Once Louis VII's son Philip II took power, the long Capetian-Champenois alliance ended. Philip (Augustus), Marie's half-brother, had little love for his Champenois relatives. Over the course of Marie's lifetime, northern French principalities, such as her husband's county, would lose their positions of near-equality with their neighbor Louis VII of France and fall under the sway of his assertive son. In 1198, her son Thibaut had to do homage to Philip to ensure an unchallenged succession to Champagne. Northern France's regional principalities were giving way to a centralizing Capetian monarchy, and the cultural dominance of Paris overwhelmed once thriving princely courts.
Theodore Evergates confronts the question of Marie's reputation as a patron of writers. She has been identified with several writers, most notably as the inspiration for Chrétien de Troyes' romance 'Lancelot', or 'Le Chevalier de la Charrette', and as a participant in the courts of love depicted in 'De Amore' by Andreas Capellanus. Chrétien begins 'Lancelot' by stating that he wrote it at her request, and he credits the romance's subject and meaning to her. Its story of a queen's adultery was a subject that Marie might have been expected to avoid in light of gossip circulating about her mother Eleanor's alleged adulteries. Certainly, Chrétien had ties to Troyes, possibly as a canon of the cathedral or chaplain of a chapter of canons at one of the count's palaces. Yet Marie's biographer concludes that neither she nor her husband can be considered his patrons.

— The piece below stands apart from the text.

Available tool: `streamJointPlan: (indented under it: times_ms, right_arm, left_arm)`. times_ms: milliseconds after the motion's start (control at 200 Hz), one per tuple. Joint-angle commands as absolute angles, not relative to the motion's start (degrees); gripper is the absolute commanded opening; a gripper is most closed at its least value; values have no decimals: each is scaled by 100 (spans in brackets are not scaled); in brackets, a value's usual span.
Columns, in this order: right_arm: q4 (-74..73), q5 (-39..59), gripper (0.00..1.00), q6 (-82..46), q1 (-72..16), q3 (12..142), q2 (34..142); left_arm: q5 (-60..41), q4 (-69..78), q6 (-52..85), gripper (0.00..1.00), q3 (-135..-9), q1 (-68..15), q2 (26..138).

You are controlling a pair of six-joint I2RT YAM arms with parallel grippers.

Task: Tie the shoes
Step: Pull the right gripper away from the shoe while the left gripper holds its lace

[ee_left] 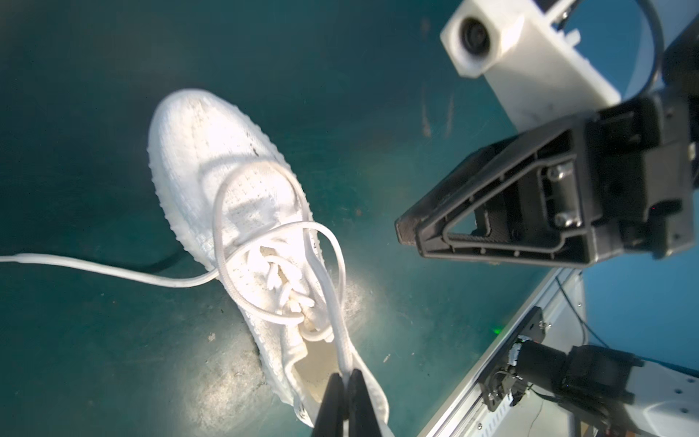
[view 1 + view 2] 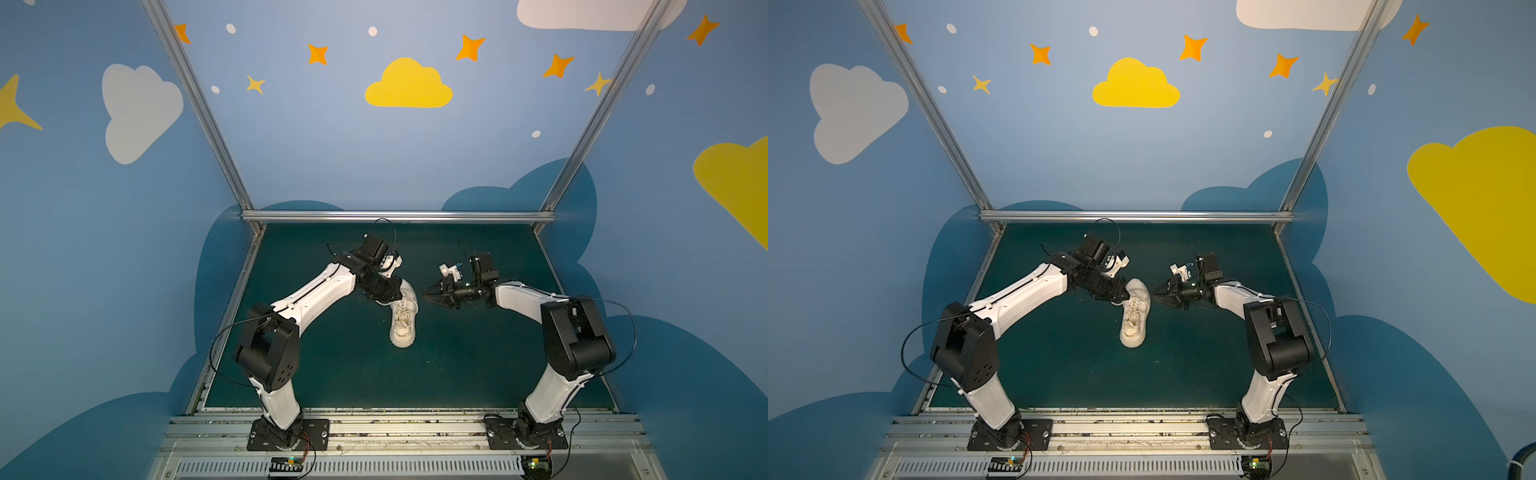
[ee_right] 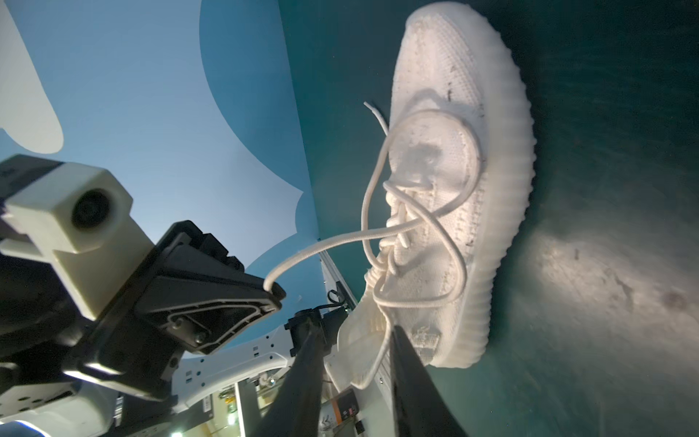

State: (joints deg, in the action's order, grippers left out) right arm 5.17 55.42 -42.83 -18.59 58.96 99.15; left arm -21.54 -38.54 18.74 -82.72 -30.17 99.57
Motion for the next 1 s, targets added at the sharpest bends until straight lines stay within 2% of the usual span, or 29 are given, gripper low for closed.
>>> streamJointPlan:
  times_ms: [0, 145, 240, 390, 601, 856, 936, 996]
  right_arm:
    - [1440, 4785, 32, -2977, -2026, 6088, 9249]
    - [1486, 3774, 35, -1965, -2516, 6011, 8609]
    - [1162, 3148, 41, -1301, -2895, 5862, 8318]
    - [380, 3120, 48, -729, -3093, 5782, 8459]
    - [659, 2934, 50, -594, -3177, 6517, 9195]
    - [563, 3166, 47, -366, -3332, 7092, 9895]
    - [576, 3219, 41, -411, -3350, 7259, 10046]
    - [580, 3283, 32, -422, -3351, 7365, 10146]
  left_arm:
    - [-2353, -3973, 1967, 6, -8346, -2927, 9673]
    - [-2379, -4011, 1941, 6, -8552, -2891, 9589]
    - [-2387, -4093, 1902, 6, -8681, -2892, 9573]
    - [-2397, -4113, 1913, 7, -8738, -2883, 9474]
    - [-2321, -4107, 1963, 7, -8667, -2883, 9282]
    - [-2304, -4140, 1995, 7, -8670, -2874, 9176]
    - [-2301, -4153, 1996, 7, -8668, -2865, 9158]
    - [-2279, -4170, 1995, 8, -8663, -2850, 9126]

Marie had a clearer connection with Andreas Capellanus, one of her chaplains and witness to a number of her acts, 1182-86 (Appendix 2). He was one of only two witnesses to her last recorded act, a gift to Troyes Cathedral for her soul, her late husband's soul, and the souls of their two sons, "an intensely private act" (62). In Andreas's 'De Amore', he depicts Marie as giving the judgment that true love could not exist within a marriage. This unconventional view aligns with her supposed suggestion of the topic of Chrétien de Troyes' 'Lancelot', a story of adulterous love.
In the 1190s Marie was involved in another literary project, a translation and gloss of the Latin Book of Genesis by Evrat, canon of the chapel of Saint-Étienne, part of the comital residential complex. Evrat's work was a popularization of the latest views of Genesis "as an erudite, private work of devotion" (87). In the same period, Marie founded a new chapter of secular canons at Provins, and the canons soon took up the copying of books; among the copies made by them are all of Chrétien de Troyes' romances.
Theodore Evergates takes note of Marie's documented friendships with other high-ranking ladies, Margaret, Marie's half-sister and wife of Henry the Young King of England, and Queen Adele, Louis VII's widow. During 1177-79 Margaret came to Troyes for an extended visit while her husband was on the tournament circuit in northern France. Later in the 1180s Margaret by then a widow again visited Marie, along with Queen Adele, Louis VII's widow. Margaret and Marie traveled together to Rouen in 1184 to visit the Young Henry's tomb in the cathedral. The two also traveled together to Paris to attend the funeral of Geoffrey of Brittany, another of Marie's Plantagenet half-brothers.
A fully rounded biography of a great medieval lady is hardly possible, given the limited sources. Nonetheless, Theodore Evergates, with his knowledge of the sources gained from years of studying the counts of Champagne, has given the fullest portrait of Marie of France to date. It is likely that his book will be stand for many years as the standard study of Marie of France.